Para comprender qué es la Gestión
Emocional, primero es necesario comprender y saber qué es
y cómo funciona la Inteligencia Emocional.
Los estudios sobre la Inteligencia Emocional han desmitificado algunas
creencias sobre nuestras capacidades que llevaban mucho tiempo arraigadas,
y demostrado científicamente su implicación directa
en facetas tan importantes como nuestra vida laboral o su desarrollo,
la satisfacción y el éxito profesional o los entresijos
de nuestra personal, íntima, de familia y social.

la Inteligencia Emocional
En 1.995 Daniel Goleman publica "La
Inteligencia Emocional" para exponer, con un enfoque comprensible
y práctico, una nueva manera de entender las emociones, la inteligencia
y su relación en la vida personal, social y laboral.

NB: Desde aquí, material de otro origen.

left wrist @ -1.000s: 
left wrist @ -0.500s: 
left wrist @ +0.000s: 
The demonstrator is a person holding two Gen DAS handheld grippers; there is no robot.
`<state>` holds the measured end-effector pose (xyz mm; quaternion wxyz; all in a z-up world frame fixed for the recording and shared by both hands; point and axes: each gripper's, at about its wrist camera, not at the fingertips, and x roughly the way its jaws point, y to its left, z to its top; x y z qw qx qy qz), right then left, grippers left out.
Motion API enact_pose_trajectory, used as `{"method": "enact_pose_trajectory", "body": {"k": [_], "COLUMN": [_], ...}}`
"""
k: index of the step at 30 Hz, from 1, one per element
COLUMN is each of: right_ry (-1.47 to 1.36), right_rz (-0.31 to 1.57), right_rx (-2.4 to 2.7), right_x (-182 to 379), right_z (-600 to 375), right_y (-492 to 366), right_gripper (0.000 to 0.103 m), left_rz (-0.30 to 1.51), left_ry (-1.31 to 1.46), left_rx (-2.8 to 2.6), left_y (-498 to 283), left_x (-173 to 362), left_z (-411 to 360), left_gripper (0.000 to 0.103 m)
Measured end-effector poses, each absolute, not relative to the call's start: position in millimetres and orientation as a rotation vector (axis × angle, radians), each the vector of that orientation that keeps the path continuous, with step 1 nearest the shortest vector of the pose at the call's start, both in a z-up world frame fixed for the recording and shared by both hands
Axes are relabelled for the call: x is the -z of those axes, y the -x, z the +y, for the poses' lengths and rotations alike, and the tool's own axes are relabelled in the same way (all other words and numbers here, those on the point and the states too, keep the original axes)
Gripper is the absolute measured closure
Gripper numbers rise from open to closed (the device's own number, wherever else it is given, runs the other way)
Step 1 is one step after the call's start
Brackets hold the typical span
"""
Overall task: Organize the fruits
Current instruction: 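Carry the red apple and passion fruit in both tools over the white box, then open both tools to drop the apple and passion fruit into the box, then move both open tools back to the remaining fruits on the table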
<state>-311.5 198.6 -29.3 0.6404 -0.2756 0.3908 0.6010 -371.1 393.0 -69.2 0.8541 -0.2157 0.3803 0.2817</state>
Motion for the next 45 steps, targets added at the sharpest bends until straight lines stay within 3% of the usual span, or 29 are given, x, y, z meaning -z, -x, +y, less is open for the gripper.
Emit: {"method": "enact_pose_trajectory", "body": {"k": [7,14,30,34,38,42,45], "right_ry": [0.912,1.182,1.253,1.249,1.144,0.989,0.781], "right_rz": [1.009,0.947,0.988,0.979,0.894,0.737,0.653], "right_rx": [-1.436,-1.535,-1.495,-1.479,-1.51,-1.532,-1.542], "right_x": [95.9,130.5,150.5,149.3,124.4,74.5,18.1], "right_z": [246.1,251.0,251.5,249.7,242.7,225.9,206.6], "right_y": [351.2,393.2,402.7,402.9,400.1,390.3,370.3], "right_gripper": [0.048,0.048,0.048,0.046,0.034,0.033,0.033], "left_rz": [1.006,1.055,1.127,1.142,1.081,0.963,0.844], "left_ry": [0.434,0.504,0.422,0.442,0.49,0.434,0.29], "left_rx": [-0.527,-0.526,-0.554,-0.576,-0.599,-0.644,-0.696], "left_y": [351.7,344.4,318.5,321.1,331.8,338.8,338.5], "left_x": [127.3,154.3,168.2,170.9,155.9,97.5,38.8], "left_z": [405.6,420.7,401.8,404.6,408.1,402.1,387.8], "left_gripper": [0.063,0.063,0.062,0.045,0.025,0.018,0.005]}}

El título de
este bestseller es también un nuevo concepto psicológico que progresivamente
ha ido ganando adeptos en el ámbito educativo, social y empresarial:
La Inteligencia Emocional.
Sin embargo el éxito internacional de la inteligencia emocional
no es accidental ya que Goleman, en realidad, estaba haciendo asequible
al público las líneas de investigación de los científicos que defendían
la importancia del sistema emocional humano, su situación estratégica
en el cerebro y su interrelación con otras capacidades superiores.

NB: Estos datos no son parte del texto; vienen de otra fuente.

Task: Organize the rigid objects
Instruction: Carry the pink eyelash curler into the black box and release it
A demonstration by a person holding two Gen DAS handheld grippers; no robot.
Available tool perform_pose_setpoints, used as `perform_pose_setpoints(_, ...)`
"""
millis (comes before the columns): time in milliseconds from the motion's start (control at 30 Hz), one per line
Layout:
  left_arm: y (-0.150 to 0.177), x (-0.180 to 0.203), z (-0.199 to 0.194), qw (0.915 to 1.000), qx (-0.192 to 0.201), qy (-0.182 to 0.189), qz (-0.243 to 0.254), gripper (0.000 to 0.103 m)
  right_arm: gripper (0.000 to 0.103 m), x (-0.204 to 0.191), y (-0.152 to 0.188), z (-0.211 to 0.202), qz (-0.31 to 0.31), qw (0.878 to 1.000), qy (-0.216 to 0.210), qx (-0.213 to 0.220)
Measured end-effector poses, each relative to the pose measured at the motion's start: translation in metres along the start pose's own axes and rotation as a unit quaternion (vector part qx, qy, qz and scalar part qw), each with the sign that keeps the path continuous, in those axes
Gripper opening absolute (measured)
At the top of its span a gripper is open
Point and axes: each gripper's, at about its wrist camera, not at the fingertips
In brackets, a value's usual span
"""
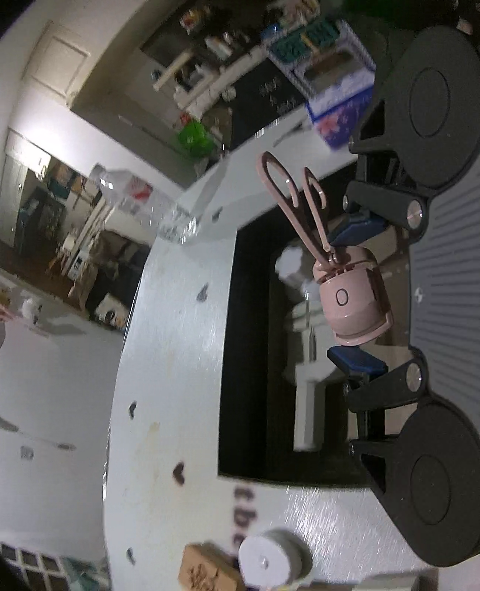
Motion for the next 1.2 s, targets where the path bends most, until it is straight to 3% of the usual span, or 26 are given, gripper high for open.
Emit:
perform_pose_setpoints(333,0.009,0.014,0.004,0.9962,-0.017,-0.059,0.062,0.061,0.008,0.002,0.000,0.000,0.002,1.000,-0.005,0.001)
perform_pose_setpoints(500,0.010,0.015,0.005,0.9968,-0.025,-0.046,0.060,0.075,0.008,0.003,0.000,0.001,0.004,1.000,-0.007,0.000)
perform_pose_setpoints(967,0.014,0.025,-0.014,0.9963,-0.022,-0.028,0.078,0.076,0.009,0.003,0.000,0.001,0.003,1.000,-0.009,0.000)
perform_pose_setpoints(1067,0.014,0.029,-0.019,0.9944,-0.011,-0.052,0.091,0.087,0.009,0.003,0.000,0.001,0.003,1.000,-0.009,0.000)
perform_pose_setpoints(1200,0.010,0.026,-0.026,0.9948,0.001,-0.054,0.086,0.087,0.009,0.003,0.000,0.001,0.002,1.000,-0.008,-0.001)
Point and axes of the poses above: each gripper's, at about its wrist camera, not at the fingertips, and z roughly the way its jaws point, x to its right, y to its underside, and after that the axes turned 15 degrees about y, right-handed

Aunque en el ámbito científico hacía tiempo que se estaban buscando,
investigando y elaborando nuevos modelos explicativos que abarcaran
de una manera más global y equilibrada la increíble complejidad
del cerebro humano, lo cierto es que el reconocimiento internacional
que durante muchos años se le había otorgado a la inteligencia seguía
aplicándose en todos los sectores del mundo educativo, académico,
social y empresarial. Toda esa investigación y evidencias científicas,
con una gran cantidad de casos reales, claramente ilustrativos,
aparecerá reflejada en el libro de Goleman.
Pero es su aplicación al ámbito laboral lo que confirmará y afianzará
su rápida difusión y asimilación.
el Concepto de Inteligencia Emocional
Es importante aclarar que el concepto de IE, aunque surge
como parte de una búsqueda y lucha contra el desfase del concepto
de Inteligencia, no se plantea como una idea excluyente. Simplemente
abre las puertas a una visión más compleja e integrada del comportamiento
y las posibilidades humanas.
De hecho, uno de los grandes aciertos de la IE ha sido conseguir
el reconocimiento social, educativo y empresarial de una facetas
humana de importancia vital para las personas, las emociones, pero
de forma interrelacionada con otras capacidades y no como un proceso
totalizador y dominante del comportamiento humano. Este acierto
adquiere una dimensión muy interesante si consideramos que el esquema
jerárquico político y socioeconómico en el que vivimos, y que tan
a menudo criticamos y rechazamos por su falta de una visión completa
e igualitaria, se suele reflejar en casi todos los ámbitos, incluidos
los que deberían mantener su objetividad a toda costa, como la investigación
científica.
Hoy en día la evidencia científica ha demostrado repetidamente que
el funcionamiento del cerebro se asemeja más a una complejísima
orquesta en la que los instrumentos se alternan, complementan y
armonizan entre sí, que a un solista acompañado de fondo por sus
músicos. La inteligencia emocional responde a perfectamente a esta
visión orquestal, armónica y organizada.
Por último, también hay que tener en cuenta que los planteamientos
de la IE están avalados por la investigación científica, el estudio
del cerebro humano y las evidencias que continuamente podemos encontrar
en cualquier comunidad. Goleman tuvo el acierto de presentar toda
esta información siguiendo el estilo de los libros de ayuda pero
sin perder el carácter fundamental, científico y realista que avalaba
el enfoque de la Inteligencia Emocional.